Again, many Indians, and indeed many people around the world fail to understand that for ordinary Chinese, the most profound concern is not global domination, but their children’s education. There are some changes taking place in China. These are in the areas of their education system, pollution, food safety, public corruption and upward mobility. China must contend with looming social problems in the coming decades (ageing society, missing girl child, “left-behind children” of migrant workers, rampant, overbuilt ‘development’ projects that have disrupted communities… and so on and so forth). Moreover, China needs to upgrade its Intellectual Property Law if it desires to be world class. Quality must improve and for this retraining is necessary.

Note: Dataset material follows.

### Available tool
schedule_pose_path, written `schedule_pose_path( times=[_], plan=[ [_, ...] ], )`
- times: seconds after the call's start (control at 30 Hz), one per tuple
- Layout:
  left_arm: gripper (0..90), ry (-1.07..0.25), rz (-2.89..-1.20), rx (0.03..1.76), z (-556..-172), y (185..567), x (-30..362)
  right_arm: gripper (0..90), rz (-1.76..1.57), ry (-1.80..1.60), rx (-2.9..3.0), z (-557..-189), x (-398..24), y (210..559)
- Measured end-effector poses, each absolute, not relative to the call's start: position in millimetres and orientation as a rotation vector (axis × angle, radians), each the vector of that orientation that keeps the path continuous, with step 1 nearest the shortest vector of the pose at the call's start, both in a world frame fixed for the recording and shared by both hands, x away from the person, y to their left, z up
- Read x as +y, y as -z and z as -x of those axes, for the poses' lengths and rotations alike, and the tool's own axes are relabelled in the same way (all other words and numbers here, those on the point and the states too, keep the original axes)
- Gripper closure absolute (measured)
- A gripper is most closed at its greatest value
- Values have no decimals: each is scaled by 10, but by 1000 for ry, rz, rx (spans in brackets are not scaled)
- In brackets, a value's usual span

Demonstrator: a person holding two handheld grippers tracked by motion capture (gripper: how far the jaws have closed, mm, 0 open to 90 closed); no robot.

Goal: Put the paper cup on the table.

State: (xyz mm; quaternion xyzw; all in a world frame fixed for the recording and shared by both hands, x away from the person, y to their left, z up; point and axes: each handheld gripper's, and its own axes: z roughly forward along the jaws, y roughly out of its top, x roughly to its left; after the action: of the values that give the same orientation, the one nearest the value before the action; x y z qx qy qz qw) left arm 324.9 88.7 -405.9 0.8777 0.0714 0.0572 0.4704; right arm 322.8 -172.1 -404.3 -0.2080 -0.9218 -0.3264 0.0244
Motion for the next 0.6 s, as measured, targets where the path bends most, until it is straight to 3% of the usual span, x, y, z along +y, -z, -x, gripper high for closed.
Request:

Dr. Indira suggests that it is worth investing in studying and observing these trends. She also estimates that despite the long litany of social complaints and problems, the Chinese will support their communist government. This is because Confucian thought upholds social stability to be paramount; and the Party guarantees this – after a tumultuous century and a half.
Whereas earlier there was a policy of “lie low and bide your time” and “speak softly but carry a big stick”, now China is more openly assertive and flamboyant in the Asian region and beyond, a tendency which has caused anxiety for India.
Nevertheless, India continues to maintain good relations with China since PM Rajiv Gandhi’s historic visit in December 1988. There is great continuity in policy, no matter which party is at the helm. PM Modi’s visit was a great success, and has resulted in more investments. The border is also stable and secure. India is also keeping its options open in terms of other countries.
Dr. Indira concluded by stating that there is a need for academic and general awareness of India in China. Similarly, India must expand its study of China and not limit it to the defence/ security realm, as pressing as this might seem. There is much work to be done on both sides, and C3S has its job cut out for the long term.